By Louis Valdes via TTAG
On Friday an engineer for the city of Virginia Beach, Virginia murdered 12 people and wounded two more in a city building. According to ABC News, the shooter used two legally purchased .45 handguns, at least one of which was equipped with a suppressor.
It isn’t yet clear how the shooter came by the suppressor(s) he used. From USA Today. . .
While authorities said the suspected shooter legally bought multiple firearms recently, they have not yet said how he got a suppressor.

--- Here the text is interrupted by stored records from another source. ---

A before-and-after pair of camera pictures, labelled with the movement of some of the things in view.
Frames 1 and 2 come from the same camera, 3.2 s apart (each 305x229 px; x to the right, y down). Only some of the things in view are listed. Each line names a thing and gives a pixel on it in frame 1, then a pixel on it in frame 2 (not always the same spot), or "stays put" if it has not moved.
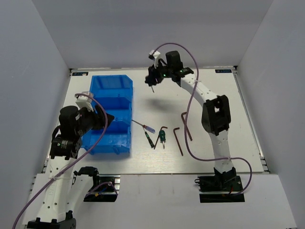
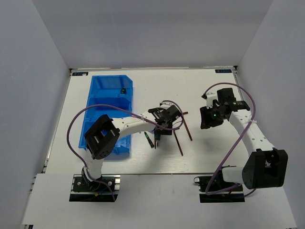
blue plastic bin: x=116 y=92 stays put
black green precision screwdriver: x=151 y=144 stays put
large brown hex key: x=182 y=114 stays put
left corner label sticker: x=80 y=73 stays put
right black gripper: x=153 y=75 → x=207 y=121
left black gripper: x=100 y=118 → x=168 y=132
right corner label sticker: x=223 y=71 stays put
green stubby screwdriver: x=162 y=135 → x=157 y=138
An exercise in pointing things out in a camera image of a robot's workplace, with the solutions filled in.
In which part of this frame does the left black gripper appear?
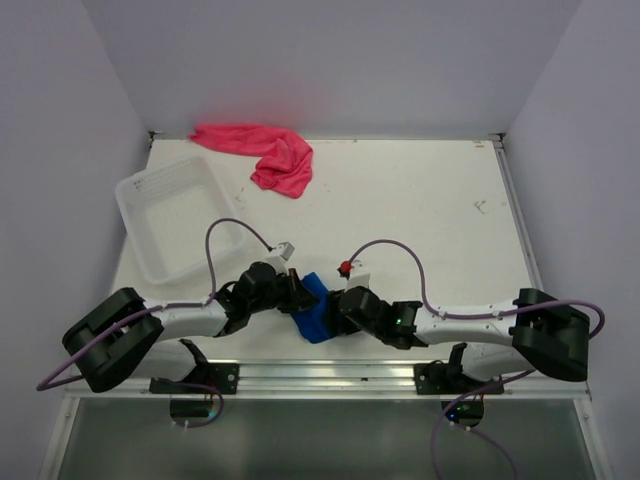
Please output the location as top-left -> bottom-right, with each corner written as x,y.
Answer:
248,267 -> 319,314

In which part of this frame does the blue towel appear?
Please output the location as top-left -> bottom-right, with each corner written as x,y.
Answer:
291,272 -> 332,344

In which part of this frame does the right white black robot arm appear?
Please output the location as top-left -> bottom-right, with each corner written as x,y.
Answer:
337,286 -> 590,393

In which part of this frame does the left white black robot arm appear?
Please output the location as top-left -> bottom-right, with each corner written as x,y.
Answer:
62,262 -> 319,393

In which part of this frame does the pink towel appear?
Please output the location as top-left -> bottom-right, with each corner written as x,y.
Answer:
187,123 -> 314,199

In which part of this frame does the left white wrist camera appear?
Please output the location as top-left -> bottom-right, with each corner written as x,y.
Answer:
265,242 -> 295,274

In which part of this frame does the front aluminium rail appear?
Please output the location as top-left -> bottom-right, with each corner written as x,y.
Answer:
63,360 -> 590,400

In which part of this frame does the aluminium rail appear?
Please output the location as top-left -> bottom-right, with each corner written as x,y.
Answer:
489,134 -> 544,290
63,360 -> 590,400

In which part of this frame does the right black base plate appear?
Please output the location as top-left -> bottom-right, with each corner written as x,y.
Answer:
413,360 -> 504,395

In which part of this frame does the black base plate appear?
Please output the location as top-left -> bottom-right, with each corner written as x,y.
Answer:
413,360 -> 504,395
149,362 -> 240,395

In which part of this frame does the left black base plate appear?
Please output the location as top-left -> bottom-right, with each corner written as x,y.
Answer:
149,362 -> 240,395

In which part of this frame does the right aluminium rail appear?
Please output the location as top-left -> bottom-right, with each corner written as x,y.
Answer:
489,134 -> 544,290

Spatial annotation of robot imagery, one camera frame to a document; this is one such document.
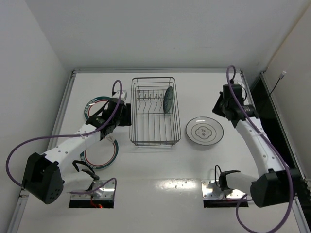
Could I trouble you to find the white plate teal rim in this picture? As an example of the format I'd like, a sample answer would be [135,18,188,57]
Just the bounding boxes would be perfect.
[185,116,224,146]

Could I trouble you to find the blue floral green plate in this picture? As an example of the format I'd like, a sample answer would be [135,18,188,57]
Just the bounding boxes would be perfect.
[163,86,174,113]

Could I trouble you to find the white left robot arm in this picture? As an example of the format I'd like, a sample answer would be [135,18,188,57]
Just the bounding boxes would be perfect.
[22,93,131,204]

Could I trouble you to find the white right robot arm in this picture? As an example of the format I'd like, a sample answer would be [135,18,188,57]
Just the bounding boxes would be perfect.
[212,84,300,207]

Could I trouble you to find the far green red rimmed plate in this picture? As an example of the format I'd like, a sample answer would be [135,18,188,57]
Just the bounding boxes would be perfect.
[83,96,110,120]

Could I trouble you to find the green red rimmed plate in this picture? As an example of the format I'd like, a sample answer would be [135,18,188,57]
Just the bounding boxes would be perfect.
[80,136,119,170]
[83,96,110,120]

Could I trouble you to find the near green red rimmed plate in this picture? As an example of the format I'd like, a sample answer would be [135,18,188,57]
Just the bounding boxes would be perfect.
[80,136,119,170]

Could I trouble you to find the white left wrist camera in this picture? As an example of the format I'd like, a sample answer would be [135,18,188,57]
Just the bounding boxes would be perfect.
[113,90,127,102]

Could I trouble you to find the grey wire dish rack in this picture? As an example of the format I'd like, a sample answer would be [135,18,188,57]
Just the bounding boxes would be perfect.
[129,77,181,147]

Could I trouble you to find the black hanging usb cable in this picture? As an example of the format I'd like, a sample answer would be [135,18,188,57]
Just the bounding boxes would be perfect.
[257,70,287,115]

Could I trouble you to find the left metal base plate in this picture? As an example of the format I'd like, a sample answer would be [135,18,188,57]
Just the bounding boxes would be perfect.
[70,178,117,200]

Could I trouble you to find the metal base plate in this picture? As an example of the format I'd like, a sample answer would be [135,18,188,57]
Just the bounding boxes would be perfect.
[201,180,244,200]
[70,178,117,200]

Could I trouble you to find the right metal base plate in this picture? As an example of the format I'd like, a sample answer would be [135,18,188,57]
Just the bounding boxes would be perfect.
[201,180,244,200]

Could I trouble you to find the aluminium table frame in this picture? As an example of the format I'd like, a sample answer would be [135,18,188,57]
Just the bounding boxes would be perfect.
[6,68,311,233]

Given that suppressors are highly regulated under the National Firearms Act, it shouldn’t be difficult to determine if the shooter bought the can(s) he used legally. Time will tell, but in either case, gun controllers and their willing accomplices in the media are hard at work attacking civilian suppressor ownership.
Democrat presidential candidate Seth Moulton suggests American’s freedoms should be limited based on need: “We should not have suppressors, you don’t need a suppressor, I mean that’s, that’s something like, you know, assassins need to use” pic.twitter.com/sGmOQz5Su6— Ryan Saavedra (@RealSaavedra) June 2, 2019
It seems the killer was "effective" because he used a "gun suppressor (silencer). Don't think those are a "God-given" 2A "right." Time to make them harder to get. @MomsDemand https://t.co/NgHZVJQRAJ https://t.co/1aIO38Dta7— Abbie Guttenberg Youkilis (@AbbieYoukilis) June 1, 2019
President Trump was asked about the use of suppressors as he left the White House for a trip to the UK.
As we are all aware, President Trump took a similarly dim view of bump fire stocks. And following the Las Vegas shooting, he directed the ATF to “take another look” at them. That resulted in the magical reclassification of bump stocks as machine guns.
The Hearing Protection Act, given the current makeup of Congress, is a dead letter. What more could the President or the ATF do to limit suppressor ownership?
While purchases of suppressors made under a firearms trust don’t require local chief law enforcement officer sign-off, that could easily be changed with a waive of the ATF’s regulatory wand. Many states have shall-sign laws in force now, but given the number of anti-2A CLEOs out there, that could be another setback.